__Problem details__: The expected output is the first line of the data below and every line after it, up to and including the line containing "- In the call", each reproduced exactly.

__Stored data__:
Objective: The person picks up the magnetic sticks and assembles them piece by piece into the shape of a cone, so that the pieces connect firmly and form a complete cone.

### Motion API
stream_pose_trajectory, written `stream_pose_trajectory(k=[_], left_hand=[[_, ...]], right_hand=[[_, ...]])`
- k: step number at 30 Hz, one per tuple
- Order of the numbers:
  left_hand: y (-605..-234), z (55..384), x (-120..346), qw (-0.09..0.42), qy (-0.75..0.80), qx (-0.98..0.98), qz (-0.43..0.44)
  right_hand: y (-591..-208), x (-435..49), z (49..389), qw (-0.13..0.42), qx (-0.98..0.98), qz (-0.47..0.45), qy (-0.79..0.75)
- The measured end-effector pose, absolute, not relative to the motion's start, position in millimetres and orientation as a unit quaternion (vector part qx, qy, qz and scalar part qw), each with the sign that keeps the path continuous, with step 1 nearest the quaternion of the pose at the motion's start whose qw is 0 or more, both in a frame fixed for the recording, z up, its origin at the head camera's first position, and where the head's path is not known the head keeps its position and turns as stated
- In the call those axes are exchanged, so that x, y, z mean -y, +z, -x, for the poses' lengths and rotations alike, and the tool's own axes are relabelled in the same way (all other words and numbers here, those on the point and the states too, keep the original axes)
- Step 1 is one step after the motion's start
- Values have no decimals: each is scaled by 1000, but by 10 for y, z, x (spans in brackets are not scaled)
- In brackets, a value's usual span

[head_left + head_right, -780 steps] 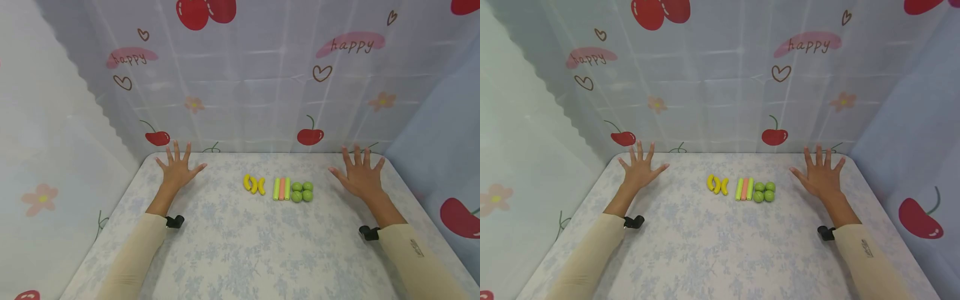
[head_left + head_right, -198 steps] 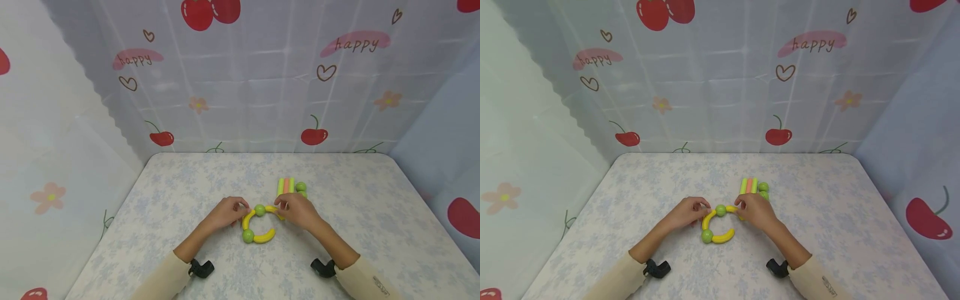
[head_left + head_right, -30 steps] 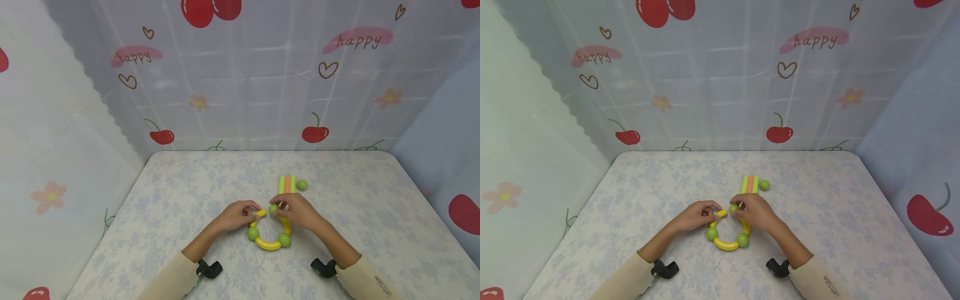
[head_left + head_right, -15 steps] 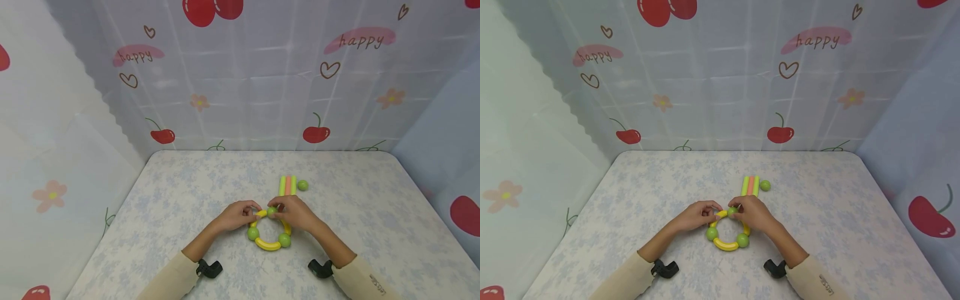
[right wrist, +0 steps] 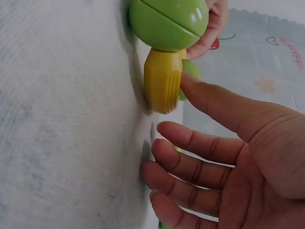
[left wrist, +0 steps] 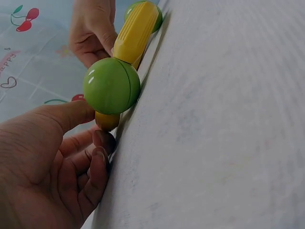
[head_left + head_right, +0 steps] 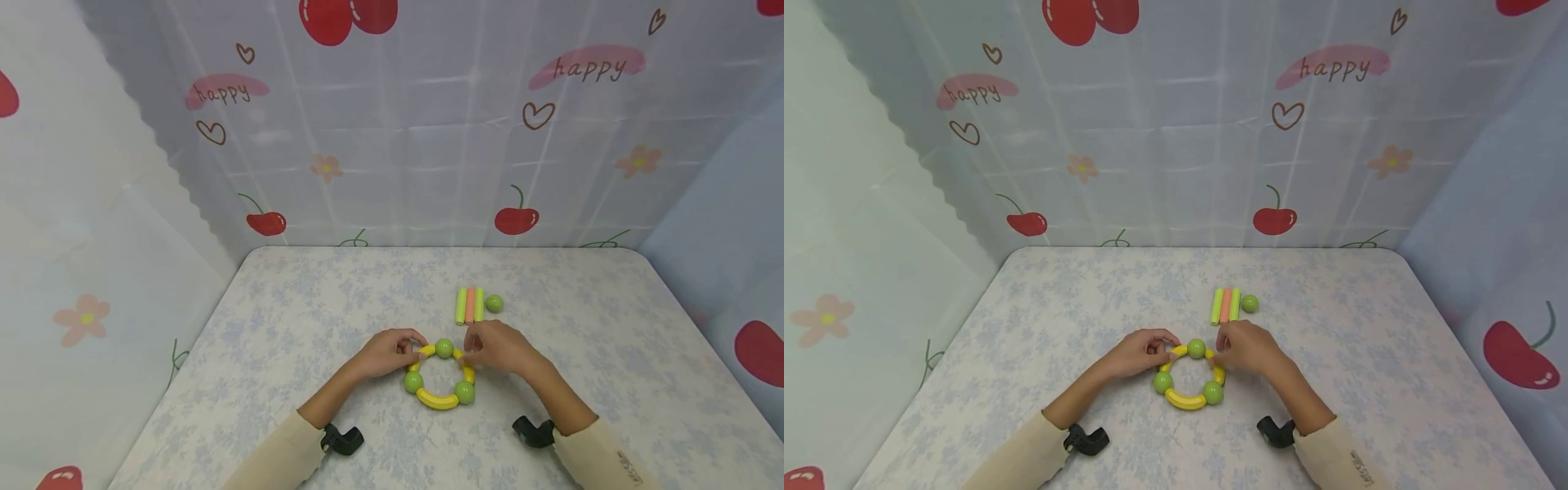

__Result of this task__:
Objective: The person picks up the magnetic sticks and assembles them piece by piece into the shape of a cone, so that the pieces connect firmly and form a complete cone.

### Motion API
stream_pose_trajectory, written `stream_pose_trajectory(k=[_], left_hand=[[_, ...]], right_hand=[[_, ...]])`
- k: step number at 30 Hz, one per tuple
- Order of the numbers:
  left_hand: y (-605..-234), z (55..384), x (-120..346), qw (-0.09..0.42), qy (-0.75..0.80), qx (-0.98..0.98), qz (-0.43..0.44)
  right_hand: y (-591..-208), x (-435..49), z (49..389), qw (-0.13..0.42), qx (-0.98..0.98), qz (-0.47..0.45), qy (-0.79..0.75)
- The measured end-effector pose, absolute, not relative to the motion's start, position in millimetres and orientation as a unit quaternion (vector part qx, qy, qz and scalar part qw), each with the sign that keeps the path continuous, with step 1 nearest the quaternion of the pose at the motion's start whose qw is 0 or more, both in a frame fixed for the recording, z up, its origin at the head camera's first position, and where the head's path is not known the head keeps its position and turns as stated
- In the call those axes are exchanged, so that x, y, z mean -y, +z, -x, for the poses' lengths and rotations alike, and the tool's own axes are relabelled in the same way (all other words and numbers here, those on the point and the states too, keep the original axes)

The response above is complete.